Mr Pompeo confirmed her father's prior status as a Yemeni diplomat for the United Nations was behind the administration's decision.
Under US law, the children of diplomats are not considered US citizens.
The exact timeline of when Mr Muthana stopped serving as a diplomat and when his daughter was born is now being contested by the Trump administration.
The family maintains Ms Muthana was previously recognised as a citizen by the US Department of State and given a US passport in 2004.
Earlier this week, Ms Muthana's lawyer, Hassan Shibly, shared a photo on Twitter of what he said was her US birth certificate.
Mr Muthana's father is represented by the Constitutional Law Center for Muslims in America.

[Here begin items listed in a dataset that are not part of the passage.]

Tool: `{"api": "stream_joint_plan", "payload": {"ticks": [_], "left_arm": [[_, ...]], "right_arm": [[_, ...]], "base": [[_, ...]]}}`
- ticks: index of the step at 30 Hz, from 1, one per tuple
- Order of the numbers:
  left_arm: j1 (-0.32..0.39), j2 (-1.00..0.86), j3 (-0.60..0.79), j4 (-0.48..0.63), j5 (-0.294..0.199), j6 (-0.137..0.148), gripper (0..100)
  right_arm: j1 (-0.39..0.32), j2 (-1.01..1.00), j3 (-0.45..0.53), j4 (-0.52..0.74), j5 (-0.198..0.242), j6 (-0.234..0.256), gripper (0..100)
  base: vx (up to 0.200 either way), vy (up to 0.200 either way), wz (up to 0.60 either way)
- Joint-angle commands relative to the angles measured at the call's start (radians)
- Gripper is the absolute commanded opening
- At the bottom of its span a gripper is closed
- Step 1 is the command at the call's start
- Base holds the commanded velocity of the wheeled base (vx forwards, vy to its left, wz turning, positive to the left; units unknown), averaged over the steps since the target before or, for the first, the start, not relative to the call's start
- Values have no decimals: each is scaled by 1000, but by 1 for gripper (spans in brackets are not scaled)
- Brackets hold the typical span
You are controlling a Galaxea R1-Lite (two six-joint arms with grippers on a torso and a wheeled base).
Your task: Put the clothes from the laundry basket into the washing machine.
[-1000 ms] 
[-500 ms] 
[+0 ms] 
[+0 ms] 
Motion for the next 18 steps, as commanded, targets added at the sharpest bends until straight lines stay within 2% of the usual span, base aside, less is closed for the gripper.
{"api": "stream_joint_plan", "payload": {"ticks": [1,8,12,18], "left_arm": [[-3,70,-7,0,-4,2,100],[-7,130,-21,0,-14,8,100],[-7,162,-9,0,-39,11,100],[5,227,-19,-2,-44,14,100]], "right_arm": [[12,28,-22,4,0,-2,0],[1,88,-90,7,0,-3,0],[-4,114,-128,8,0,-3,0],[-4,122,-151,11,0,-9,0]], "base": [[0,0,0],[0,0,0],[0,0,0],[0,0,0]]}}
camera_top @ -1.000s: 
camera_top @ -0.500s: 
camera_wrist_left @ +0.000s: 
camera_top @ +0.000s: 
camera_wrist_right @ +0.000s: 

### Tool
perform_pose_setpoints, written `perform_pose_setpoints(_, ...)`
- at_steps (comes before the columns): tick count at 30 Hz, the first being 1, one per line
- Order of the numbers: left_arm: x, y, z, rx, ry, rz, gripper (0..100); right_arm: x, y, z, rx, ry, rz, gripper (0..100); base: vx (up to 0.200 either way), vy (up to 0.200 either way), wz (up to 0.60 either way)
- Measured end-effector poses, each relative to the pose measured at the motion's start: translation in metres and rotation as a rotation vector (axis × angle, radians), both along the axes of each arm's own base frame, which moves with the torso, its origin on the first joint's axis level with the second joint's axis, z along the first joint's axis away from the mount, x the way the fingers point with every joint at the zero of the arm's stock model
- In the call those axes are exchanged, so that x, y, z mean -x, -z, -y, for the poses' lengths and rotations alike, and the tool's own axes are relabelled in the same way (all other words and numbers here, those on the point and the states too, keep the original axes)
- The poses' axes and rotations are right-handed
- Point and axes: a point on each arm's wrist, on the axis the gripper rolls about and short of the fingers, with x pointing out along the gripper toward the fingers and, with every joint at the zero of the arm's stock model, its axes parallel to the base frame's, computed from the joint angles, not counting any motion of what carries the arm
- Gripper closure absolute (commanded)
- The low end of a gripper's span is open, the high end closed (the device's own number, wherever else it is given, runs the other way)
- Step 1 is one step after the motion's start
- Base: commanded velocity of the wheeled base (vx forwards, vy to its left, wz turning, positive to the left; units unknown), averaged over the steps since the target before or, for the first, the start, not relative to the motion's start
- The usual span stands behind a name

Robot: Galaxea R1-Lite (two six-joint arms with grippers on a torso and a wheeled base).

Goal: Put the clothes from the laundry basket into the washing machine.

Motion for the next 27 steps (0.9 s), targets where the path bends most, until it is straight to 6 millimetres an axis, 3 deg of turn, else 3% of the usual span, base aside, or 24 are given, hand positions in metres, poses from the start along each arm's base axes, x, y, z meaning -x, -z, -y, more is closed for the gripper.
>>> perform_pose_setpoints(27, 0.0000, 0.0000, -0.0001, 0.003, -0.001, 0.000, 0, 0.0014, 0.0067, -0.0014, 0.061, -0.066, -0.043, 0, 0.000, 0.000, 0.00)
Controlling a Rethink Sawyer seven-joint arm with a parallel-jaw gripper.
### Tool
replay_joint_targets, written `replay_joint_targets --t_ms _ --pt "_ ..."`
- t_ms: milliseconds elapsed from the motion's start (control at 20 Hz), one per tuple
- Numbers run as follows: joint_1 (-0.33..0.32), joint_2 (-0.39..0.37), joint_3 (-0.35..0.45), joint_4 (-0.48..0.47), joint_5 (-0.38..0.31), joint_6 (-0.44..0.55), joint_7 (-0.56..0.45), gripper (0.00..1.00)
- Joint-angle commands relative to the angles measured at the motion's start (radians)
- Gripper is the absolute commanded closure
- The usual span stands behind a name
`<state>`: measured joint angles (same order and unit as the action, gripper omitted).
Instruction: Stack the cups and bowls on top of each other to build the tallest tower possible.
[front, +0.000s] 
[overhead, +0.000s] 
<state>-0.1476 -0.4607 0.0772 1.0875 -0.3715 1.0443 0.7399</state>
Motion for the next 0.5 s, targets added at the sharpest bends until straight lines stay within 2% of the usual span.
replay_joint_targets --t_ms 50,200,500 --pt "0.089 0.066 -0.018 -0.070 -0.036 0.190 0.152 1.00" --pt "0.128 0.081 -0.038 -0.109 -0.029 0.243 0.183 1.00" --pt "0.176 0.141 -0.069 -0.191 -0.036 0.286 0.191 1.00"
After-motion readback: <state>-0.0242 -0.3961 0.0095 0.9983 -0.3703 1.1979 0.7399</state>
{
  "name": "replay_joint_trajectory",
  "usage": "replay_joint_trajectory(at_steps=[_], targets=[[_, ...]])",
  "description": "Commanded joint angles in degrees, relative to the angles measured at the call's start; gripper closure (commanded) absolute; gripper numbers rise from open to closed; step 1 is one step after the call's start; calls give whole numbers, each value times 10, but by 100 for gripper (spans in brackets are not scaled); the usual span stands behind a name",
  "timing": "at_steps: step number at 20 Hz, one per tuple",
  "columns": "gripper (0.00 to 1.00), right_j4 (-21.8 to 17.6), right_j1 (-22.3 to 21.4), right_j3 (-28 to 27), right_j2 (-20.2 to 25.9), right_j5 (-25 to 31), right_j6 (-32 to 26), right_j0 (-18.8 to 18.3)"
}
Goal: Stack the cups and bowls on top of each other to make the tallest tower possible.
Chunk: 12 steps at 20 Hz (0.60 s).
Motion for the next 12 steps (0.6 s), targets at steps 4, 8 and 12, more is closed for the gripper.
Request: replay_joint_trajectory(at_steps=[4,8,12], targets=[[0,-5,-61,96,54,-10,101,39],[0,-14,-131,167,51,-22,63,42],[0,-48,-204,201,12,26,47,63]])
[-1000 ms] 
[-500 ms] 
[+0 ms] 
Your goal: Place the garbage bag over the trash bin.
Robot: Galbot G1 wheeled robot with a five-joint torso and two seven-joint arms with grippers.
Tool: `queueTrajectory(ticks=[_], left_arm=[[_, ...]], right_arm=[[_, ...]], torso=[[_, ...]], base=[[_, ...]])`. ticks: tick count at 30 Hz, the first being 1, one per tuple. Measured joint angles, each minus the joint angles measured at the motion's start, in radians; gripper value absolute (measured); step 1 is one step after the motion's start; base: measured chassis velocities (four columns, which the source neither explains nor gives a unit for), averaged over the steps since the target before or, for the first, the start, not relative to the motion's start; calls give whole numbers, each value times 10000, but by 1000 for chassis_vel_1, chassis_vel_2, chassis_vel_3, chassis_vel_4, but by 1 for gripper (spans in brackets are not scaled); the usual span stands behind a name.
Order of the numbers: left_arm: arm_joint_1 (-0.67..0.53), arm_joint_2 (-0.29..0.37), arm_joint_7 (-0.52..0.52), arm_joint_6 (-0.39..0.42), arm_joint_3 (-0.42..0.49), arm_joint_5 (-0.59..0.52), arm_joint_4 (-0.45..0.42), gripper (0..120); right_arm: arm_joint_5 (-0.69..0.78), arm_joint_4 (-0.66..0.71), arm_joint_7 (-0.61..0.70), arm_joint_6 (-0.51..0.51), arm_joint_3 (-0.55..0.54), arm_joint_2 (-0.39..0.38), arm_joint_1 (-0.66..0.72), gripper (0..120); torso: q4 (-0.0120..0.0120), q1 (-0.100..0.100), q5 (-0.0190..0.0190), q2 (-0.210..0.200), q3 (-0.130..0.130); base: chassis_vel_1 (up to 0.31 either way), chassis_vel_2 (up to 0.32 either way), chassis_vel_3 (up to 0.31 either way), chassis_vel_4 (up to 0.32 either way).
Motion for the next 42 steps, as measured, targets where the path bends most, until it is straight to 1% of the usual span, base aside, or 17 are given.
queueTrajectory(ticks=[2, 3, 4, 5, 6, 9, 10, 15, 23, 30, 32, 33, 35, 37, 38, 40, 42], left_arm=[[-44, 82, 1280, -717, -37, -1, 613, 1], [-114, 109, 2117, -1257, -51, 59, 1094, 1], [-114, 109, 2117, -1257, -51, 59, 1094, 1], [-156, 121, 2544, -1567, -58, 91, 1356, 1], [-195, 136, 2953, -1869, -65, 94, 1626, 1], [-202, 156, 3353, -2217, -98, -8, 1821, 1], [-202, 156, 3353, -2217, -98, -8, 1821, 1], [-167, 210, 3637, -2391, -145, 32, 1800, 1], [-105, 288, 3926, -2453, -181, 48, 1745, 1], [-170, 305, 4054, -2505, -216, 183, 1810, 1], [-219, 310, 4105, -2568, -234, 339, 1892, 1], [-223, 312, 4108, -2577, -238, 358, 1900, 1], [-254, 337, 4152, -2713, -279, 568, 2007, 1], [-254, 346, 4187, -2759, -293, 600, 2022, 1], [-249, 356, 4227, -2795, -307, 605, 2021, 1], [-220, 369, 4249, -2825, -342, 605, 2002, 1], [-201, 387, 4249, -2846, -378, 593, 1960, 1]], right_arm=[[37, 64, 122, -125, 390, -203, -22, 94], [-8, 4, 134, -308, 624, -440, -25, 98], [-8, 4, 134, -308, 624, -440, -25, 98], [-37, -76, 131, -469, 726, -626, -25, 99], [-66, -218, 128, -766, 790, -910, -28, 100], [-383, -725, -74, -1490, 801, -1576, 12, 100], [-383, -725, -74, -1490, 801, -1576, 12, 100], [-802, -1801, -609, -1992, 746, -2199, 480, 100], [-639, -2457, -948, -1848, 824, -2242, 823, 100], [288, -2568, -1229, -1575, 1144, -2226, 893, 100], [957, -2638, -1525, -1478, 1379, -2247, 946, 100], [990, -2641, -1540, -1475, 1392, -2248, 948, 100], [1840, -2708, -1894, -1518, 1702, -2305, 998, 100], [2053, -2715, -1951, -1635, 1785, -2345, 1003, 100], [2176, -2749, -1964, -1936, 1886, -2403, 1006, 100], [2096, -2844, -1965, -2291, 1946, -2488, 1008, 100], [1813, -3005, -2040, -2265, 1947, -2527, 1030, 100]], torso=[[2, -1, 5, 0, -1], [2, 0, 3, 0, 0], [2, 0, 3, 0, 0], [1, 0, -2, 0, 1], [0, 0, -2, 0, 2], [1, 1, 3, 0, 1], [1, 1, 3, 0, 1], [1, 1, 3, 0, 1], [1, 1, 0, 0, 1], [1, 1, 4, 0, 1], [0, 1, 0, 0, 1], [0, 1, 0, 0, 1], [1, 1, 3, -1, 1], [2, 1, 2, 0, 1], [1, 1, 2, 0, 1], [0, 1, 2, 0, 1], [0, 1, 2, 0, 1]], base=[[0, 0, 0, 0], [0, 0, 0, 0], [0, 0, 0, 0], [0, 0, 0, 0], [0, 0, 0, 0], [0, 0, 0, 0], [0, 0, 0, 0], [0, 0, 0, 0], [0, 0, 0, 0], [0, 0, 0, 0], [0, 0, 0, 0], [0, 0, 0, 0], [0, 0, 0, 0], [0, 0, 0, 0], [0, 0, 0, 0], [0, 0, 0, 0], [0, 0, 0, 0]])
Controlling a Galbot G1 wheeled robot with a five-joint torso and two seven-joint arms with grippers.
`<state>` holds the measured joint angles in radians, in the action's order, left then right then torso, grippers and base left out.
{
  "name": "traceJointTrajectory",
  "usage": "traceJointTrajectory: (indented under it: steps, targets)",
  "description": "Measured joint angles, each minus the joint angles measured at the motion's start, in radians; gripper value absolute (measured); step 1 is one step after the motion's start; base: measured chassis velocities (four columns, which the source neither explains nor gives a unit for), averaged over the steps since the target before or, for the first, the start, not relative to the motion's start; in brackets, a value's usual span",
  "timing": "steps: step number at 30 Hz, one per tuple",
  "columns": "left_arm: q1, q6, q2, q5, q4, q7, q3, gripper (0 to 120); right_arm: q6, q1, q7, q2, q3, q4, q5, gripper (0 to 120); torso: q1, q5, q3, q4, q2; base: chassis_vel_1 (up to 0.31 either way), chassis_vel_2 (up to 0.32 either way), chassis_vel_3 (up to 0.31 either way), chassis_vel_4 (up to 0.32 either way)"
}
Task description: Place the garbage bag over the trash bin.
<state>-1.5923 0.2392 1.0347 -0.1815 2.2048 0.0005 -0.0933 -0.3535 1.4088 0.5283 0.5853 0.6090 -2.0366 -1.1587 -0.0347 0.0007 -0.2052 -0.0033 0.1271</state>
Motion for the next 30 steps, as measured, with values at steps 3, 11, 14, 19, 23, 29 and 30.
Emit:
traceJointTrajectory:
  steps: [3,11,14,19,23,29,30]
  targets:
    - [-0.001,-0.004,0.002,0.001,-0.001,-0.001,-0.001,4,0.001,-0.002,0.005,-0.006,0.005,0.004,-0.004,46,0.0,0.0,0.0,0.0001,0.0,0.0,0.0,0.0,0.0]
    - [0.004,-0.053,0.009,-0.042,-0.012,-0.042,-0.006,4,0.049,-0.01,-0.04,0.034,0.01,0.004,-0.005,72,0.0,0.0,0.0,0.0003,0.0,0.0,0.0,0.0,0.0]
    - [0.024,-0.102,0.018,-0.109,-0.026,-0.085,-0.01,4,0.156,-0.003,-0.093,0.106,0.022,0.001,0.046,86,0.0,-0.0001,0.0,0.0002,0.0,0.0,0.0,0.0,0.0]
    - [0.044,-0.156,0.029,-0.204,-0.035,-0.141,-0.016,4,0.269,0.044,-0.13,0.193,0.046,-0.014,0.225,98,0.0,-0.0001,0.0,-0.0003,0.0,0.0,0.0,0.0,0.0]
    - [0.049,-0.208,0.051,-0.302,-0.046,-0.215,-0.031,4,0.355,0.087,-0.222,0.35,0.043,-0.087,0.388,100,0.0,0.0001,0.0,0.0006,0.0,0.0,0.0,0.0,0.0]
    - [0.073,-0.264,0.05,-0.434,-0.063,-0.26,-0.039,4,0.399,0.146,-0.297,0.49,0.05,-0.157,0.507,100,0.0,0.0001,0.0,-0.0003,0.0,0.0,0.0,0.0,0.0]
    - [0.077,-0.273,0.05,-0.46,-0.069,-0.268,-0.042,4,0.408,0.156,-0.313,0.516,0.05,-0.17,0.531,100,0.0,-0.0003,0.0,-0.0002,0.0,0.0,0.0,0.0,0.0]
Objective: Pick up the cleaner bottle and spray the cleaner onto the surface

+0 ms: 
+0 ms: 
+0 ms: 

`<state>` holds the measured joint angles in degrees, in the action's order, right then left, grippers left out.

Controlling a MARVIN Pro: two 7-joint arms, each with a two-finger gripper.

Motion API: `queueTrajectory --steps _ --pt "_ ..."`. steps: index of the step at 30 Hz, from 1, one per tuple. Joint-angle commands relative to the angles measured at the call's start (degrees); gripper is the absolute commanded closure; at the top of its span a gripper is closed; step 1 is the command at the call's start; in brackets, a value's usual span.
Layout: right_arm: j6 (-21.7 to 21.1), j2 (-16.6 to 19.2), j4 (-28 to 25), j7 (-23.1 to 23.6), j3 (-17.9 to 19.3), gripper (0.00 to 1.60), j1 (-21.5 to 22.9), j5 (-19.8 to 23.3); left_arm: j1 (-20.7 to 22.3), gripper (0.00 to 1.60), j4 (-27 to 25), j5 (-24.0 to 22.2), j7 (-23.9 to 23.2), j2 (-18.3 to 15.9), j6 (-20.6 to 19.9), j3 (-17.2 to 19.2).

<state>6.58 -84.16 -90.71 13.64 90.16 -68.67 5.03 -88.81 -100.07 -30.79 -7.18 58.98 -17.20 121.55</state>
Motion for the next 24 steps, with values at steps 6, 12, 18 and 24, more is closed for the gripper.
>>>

A statement from the centre notes that they have taken on the family's case as under the constitution, citizenship is a core right that "once recognised should not be able to be unilaterally revoked by tweet - no matter how egregious the intervening conduct may be."
Ms Muthana and her son are currently in a Kurdish camp in Syria.
In a statement to CNN, she wrote she was a "naive, angry and arrogant young woman" when she left the US years ago.
"During my years in Syria I would see and experience a way of life and the terrible effects of war which changed me. Seeing bloodshed up close changed me. Motherhood changed me. Seeing friends, children, and the men I married dying changed me."
The case has similarities to that of UK-born teenager Shamima Begum who has been stripped of her British citizenship - Ms Begum fled London to join IS in 2015 but is now seeking to return to the UK.